About the number of transaction

If I make 10 mutations continuously and add 2 nodes for each mutation, but I don’t commit them. And then I commit all of them at last.

My question is : How many transactions are there for the DGraph at this point?

10 transactions, or maybe one. It depends how you did it. You can have many mutations creating many nodes using the same transaction.

When I do a mutation by rest api

{
  set {
    <0x1> <balance> "110" .
    <0x2> <balance> "60" .
  }
}

I’ll get 2 keys. What dose the keys means?
Will the number of ts such as ‘4’ not change as long as the ts remains unchanged?

Means represent the state of that transaction. You use those to commit or discard. If you do not, it will be discarded soon.

This number will remains as long there exists the transaction, this is the transaction (identification) number.

Thanks for your response. In fact, the reason why I ask the question is that I encountered a problem when I try to update some data by spark task.

The spark task blocked after running for some time. It seemed that transactions were stacked. (After I killed the spark task, I tried to do some queries. Nothing returned and the query couldn’t even be executed. But the alphas didn’t crash.)

So I want to address it by reducing the number of transactions.

Will it work? Any suggestions please.

There is how I update data:

  1. get the uid of one node. eg. { test( func:eq(name,"test1")) { uid }}
  2. delete one predicate of this node. eg. { delete { <0x01> <relation> * . }}
  3. create a new predicate for this node. eg. { set { <0x01> <relation> "xxxxx" . }}

I don’t see why not. But I never used any spark tasks myself.

You don’t need to delete, if you mutate in a filled predicate of an existing Node it will be overwritten.

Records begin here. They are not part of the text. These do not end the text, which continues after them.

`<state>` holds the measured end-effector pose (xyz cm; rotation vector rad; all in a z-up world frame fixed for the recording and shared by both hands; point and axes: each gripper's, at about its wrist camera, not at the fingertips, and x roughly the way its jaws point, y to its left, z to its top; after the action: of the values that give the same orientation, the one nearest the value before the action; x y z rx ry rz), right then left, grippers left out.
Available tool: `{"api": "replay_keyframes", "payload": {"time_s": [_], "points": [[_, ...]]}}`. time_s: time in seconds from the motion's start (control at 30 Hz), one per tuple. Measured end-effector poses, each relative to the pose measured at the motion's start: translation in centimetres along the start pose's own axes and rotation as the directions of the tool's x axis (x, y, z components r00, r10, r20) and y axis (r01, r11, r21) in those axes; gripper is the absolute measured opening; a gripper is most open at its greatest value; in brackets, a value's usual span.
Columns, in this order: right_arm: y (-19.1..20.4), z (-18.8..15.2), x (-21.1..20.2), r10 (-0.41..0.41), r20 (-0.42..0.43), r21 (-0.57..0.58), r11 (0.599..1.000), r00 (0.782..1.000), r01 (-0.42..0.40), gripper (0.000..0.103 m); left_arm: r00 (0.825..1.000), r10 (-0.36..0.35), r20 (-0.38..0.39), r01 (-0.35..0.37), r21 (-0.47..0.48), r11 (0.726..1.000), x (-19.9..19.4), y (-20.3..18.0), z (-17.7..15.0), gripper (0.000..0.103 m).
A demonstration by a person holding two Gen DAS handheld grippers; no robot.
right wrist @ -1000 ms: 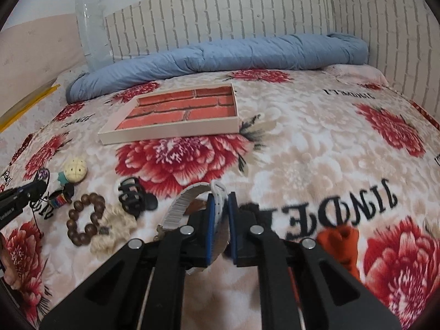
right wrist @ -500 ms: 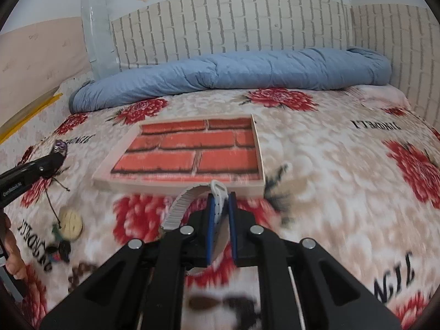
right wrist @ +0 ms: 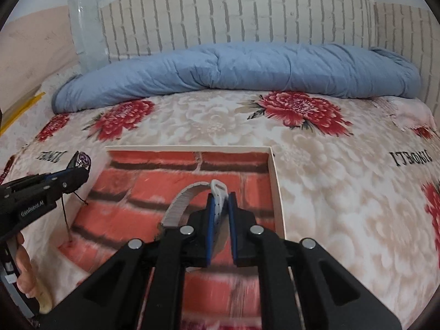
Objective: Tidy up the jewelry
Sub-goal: 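Carry black bracelet with left tool while right tool carries watch into the tray, then open left gripper releasing bracelet while right gripper releases watch in tray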
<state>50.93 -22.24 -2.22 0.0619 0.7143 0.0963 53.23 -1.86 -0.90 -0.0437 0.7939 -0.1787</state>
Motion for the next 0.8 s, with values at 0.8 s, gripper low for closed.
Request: {"api": "replay_keyframes", "payload": {"time_s": [0.8], "points": [[-2.7,3.5,11.5,-0.051,-0.266,0.042,0.997,0.963,0.064,0.013,0.977,0.069,-0.203,-0.077,-0.031,0.997,10.4,1.8,2.5,0.018]]}}
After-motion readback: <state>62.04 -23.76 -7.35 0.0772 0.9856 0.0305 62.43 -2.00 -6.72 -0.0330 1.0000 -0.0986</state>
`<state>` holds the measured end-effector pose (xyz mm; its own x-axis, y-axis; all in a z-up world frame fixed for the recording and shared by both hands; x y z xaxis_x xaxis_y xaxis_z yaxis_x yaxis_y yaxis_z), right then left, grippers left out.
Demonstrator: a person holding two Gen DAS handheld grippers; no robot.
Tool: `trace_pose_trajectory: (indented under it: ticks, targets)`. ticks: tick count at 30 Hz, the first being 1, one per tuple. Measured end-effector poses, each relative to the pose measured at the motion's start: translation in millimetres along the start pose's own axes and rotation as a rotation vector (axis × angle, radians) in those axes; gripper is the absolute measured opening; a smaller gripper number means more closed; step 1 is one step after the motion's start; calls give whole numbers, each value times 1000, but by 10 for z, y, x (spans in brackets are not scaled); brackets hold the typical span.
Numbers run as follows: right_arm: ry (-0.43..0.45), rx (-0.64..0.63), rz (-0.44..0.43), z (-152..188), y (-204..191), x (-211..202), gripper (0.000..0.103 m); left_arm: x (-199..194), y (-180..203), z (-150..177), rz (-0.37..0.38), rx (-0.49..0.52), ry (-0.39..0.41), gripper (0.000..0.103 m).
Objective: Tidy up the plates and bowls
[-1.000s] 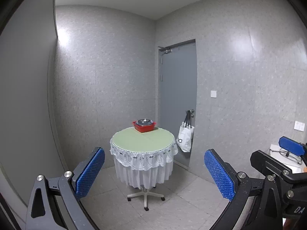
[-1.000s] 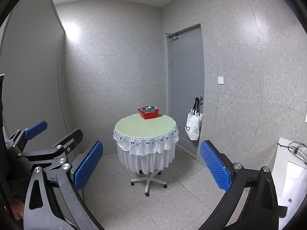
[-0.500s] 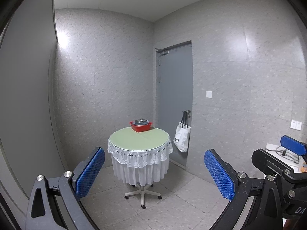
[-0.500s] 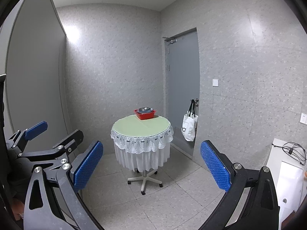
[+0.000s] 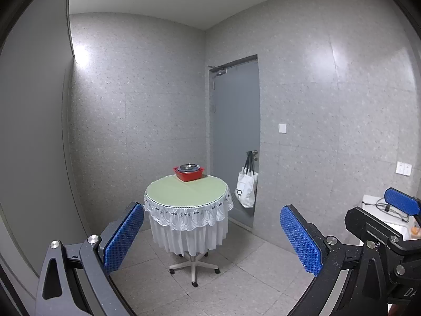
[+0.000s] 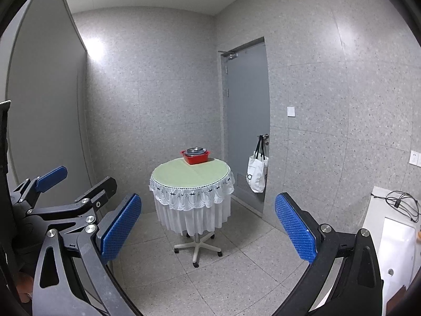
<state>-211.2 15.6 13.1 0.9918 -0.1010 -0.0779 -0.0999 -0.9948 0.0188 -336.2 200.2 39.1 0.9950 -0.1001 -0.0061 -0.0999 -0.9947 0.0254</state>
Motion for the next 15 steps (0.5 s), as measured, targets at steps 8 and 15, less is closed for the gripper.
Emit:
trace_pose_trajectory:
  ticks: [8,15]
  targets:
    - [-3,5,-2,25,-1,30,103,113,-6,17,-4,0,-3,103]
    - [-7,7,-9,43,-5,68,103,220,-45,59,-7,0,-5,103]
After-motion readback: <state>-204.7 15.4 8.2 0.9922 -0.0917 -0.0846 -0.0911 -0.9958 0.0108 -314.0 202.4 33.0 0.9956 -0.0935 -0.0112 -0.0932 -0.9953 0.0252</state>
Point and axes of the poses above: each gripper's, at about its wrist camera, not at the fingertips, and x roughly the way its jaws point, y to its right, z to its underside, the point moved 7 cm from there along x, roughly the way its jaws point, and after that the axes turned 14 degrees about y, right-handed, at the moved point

For DGraph, do deletes cost more than adds?

If so, the way may change to :

  1. get the uids of one node and the nodes that can get through “prdicate_1” .
{
  test(func: eq(name, "test1")){
     uid
     predicate_1 {
       uid
     }
  }
}
  1. put a delete mark on all the edges of the node.
{
  set {
    <0x01> <predicate_1 > <0x02> (del="true") .
    <0x01> <predicate_1 > <0x03> (del="true") .
    <0x01> <predicate_1 > <0x04> (del="true") .
    ....
  }
}
  1. add new edges.
{
  set {
    <0x01> <predicate_1> <0x02> .
  }
}

It feels so strange… :frowning:

However, it is possible to have too many transactions, does the DGraph have any strategy for this situation?

The question is irrelevant to the topic, so I open a new one.